From the first line to the last, copy the material word for word; pictures stay out.
Top of INFORMATION PROVIDED
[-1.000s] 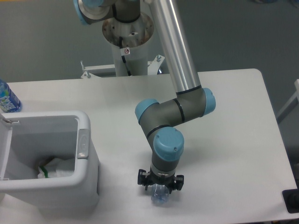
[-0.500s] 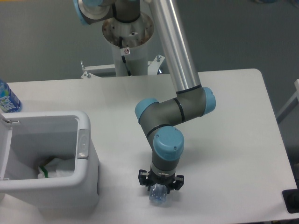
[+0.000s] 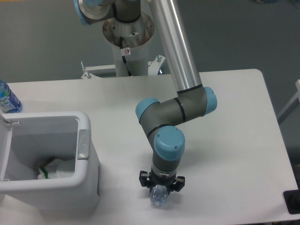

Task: Place the trash in the trash can
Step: 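Lift the bottle and carry it over the trash bin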

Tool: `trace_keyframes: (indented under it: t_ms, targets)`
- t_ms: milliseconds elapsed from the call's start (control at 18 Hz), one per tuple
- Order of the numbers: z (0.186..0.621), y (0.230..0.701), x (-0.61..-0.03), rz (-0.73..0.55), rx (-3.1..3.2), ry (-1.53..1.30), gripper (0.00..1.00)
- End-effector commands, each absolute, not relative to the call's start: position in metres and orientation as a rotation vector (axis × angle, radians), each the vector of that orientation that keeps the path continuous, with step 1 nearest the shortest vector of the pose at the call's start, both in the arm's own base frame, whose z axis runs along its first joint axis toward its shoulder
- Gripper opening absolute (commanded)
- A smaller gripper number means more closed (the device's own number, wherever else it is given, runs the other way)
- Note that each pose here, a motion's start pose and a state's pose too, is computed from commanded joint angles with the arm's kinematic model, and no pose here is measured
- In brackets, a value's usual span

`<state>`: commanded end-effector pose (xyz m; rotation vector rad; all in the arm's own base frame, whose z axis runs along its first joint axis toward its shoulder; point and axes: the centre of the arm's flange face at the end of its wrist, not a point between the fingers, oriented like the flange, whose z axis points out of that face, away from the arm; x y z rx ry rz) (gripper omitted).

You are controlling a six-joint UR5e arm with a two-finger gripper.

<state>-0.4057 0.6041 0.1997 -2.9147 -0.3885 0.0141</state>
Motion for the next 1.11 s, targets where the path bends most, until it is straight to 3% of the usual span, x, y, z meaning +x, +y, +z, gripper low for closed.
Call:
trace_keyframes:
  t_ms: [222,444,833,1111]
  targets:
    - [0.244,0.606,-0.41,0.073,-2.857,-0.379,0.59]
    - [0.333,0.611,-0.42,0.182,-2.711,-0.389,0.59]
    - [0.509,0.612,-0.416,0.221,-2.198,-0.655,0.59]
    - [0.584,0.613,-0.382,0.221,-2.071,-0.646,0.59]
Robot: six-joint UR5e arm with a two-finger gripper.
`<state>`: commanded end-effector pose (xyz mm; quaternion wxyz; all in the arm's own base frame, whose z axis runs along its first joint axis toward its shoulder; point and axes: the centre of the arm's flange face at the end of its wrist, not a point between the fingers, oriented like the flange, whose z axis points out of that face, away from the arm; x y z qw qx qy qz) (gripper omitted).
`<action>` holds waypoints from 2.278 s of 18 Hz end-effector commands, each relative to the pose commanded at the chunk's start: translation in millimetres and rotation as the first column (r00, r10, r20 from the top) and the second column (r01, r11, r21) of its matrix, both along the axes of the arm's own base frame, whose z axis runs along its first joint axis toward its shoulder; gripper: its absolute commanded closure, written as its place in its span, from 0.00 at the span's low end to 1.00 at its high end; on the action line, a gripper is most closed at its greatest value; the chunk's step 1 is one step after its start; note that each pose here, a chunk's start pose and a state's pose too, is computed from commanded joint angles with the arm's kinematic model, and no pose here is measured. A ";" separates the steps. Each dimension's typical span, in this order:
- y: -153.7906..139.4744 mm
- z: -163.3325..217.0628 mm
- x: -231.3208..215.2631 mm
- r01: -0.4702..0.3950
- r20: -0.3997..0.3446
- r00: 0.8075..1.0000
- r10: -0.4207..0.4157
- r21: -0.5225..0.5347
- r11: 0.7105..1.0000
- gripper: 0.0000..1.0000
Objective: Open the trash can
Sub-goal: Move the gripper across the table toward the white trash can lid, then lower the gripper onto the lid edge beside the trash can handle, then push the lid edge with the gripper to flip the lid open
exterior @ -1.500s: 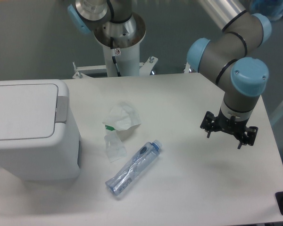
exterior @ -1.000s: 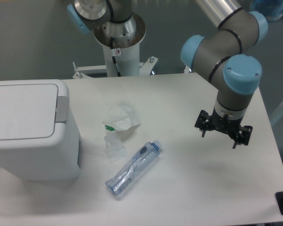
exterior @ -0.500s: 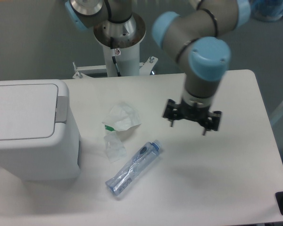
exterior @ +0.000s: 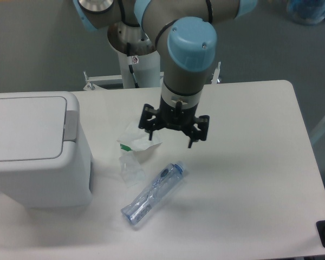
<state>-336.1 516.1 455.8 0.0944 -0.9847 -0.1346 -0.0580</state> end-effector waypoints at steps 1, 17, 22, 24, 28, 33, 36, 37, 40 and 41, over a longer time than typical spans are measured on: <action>3.8 3.5 9.4 0.012 -0.003 1.000 -0.012 0.003 1.000 0.00; 13.9 55.3 72.3 -0.113 0.139 0.987 0.087 0.199 0.973 0.00; 16.0 36.7 85.9 -0.093 0.143 0.988 0.062 0.225 0.970 0.00; 15.2 33.8 86.7 -0.093 0.145 0.988 0.061 0.222 0.971 0.00; 15.3 30.8 86.6 -0.093 0.148 0.987 0.062 0.218 0.971 0.00; 15.4 26.0 87.4 -0.093 0.152 0.986 0.062 0.210 0.973 0.00; 16.1 23.2 91.3 -0.086 0.152 0.987 0.055 0.207 0.974 0.00; 16.5 22.7 90.7 -0.086 0.150 0.987 0.055 0.208 0.974 0.00; 18.7 18.7 89.7 -0.085 0.152 0.987 0.055 0.203 0.975 0.00; 19.4 16.9 89.1 -0.086 0.154 0.987 0.055 0.201 0.976 0.00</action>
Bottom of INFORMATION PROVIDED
#### EXERCISE RESPONSE
[-1.000s] 
[-0.500s] 
[+0.000s] 

Task: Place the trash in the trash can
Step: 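Lift the bottle and carry it over the trash bin
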
Tool: `trace_keyframes: (indented under it: t_ms, targets)`
- t_ms: milliseconds elapsed from the call's start (control at 18 Hz), one per tuple
- Order of the numbers: z (0.186..0.621), y (0.230..0.701), x (-0.61..-0.03), rz (-0.73..0.55), rx (-3.1..3.2), ry (-1.53..1.30), gripper (0.00..1.00)
- End-effector commands, each absolute, not relative to the call's start: position in metres and orientation as a rotation vector (axis × angle, radians), each the vector of that orientation that keeps the path continuous, with step 1 nearest the shortest vector of the pose at the call's start, both in the arm's own base frame, whose z axis runs along its first joint axis toward its shoulder
- Gripper opening absolute (commanded)
- A smaller gripper number means more closed (the device's own number, wherever else it is given, runs the other way)
- Note that each pose here, a motion's start pose and a state's pose too, is computed from commanded joint angles with the arm's kinematic model, and no pose here is measured
- In brackets, a value's usual span

`<state>`: commanded end-effector pose (xyz m; rotation vector rad; all in the arm's own base frame, whose z axis runs along its first joint axis toward its shoulder; point and axes: the centre of the arm's flange face at the end of its wrist, not a point between the fingers, oriented like the flange, whose z axis points out of that face, away from the arm; x y z rx ry rz) (gripper omitted).

You are controlling a six-joint UR5e arm with a two-finger gripper.

<state>-0.4057 0.6041 0.1997 -2.9147 -0.3885 0.0141</state>
Motion for the next 1.11 s, targets where the path bends most, until it is straight to 3% of the usual span, x, y, z meaning +x, +y, +z, gripper low for closed.
Call:
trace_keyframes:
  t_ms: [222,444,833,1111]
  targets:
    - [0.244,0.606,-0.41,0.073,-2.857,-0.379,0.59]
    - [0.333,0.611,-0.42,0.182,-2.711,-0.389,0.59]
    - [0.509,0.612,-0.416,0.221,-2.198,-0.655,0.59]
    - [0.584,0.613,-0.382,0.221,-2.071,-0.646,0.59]
Robot: six-joint UR5e arm with a two-finger gripper.
`<state>`: commanded end-effector pose (xyz mm; quaternion wxyz; all in the arm's own base frame, whose z axis runs along its first joint axis toward its shoulder; point and axes: the centre of the arm's flange face at the end of its wrist, not a point between the fingers, oriented like the flange, whose z axis points out of that face, away from the arm; x y z qw qx qy qz) (gripper omitted).
`<action>` holds waypoints from 2.278 s of 18 Hz end-effector commands, each relative to the pose commanded at the chunk's start: translation in millimetres and rotation as the first column (r00, r10, r20 from the top) and the second column (r01, r11, r21) of its matrix, both along the axes of the arm's own base frame, whose z axis runs along its first joint axis toward its shoulder; gripper: its absolute commanded closure, written as its place in its span, from 0.00 at the span's low end to 1.00 at its high end; on the action line, a gripper is most closed at its greatest value; the chunk's step 1 is one step after its start; note that each pose here, a chunk's start pose and a state's pose too, is computed from commanded joint angles with the arm's kinematic model, and no pose here is measured. A ";" separates the steps. Each dimension's typical span, in this order:
- y: -153.7906..139.4744 mm
- z: -163.3325..217.0628 mm
- x: -231.3208..215.2631 mm
- r01: -0.4702..0.3950
- r20: -0.3997..0.3446
- r00: 0.8075..1.0000
- r10: -0.4207..0.4157
- r21: -0.5225..0.5347
- r11: 0.7105..1.0000
- gripper: 0.0000..1.0000
Objective: Open the trash can
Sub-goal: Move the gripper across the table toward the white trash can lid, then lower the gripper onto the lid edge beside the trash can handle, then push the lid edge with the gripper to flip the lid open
exterior @ -1.500s: 
exterior @ -1.000s: 
exterior @ -0.500s: 
exterior @ +0.000s: 
<state>-336.1 516.1 455.8 0.0944 -0.9847 -0.1346 -0.0580</state> end-effector waypoints at steps 1, 17, 22, 24, 28, 33, 36, 37, 40 and 41, over a longer time than typical spans are measured on: <action>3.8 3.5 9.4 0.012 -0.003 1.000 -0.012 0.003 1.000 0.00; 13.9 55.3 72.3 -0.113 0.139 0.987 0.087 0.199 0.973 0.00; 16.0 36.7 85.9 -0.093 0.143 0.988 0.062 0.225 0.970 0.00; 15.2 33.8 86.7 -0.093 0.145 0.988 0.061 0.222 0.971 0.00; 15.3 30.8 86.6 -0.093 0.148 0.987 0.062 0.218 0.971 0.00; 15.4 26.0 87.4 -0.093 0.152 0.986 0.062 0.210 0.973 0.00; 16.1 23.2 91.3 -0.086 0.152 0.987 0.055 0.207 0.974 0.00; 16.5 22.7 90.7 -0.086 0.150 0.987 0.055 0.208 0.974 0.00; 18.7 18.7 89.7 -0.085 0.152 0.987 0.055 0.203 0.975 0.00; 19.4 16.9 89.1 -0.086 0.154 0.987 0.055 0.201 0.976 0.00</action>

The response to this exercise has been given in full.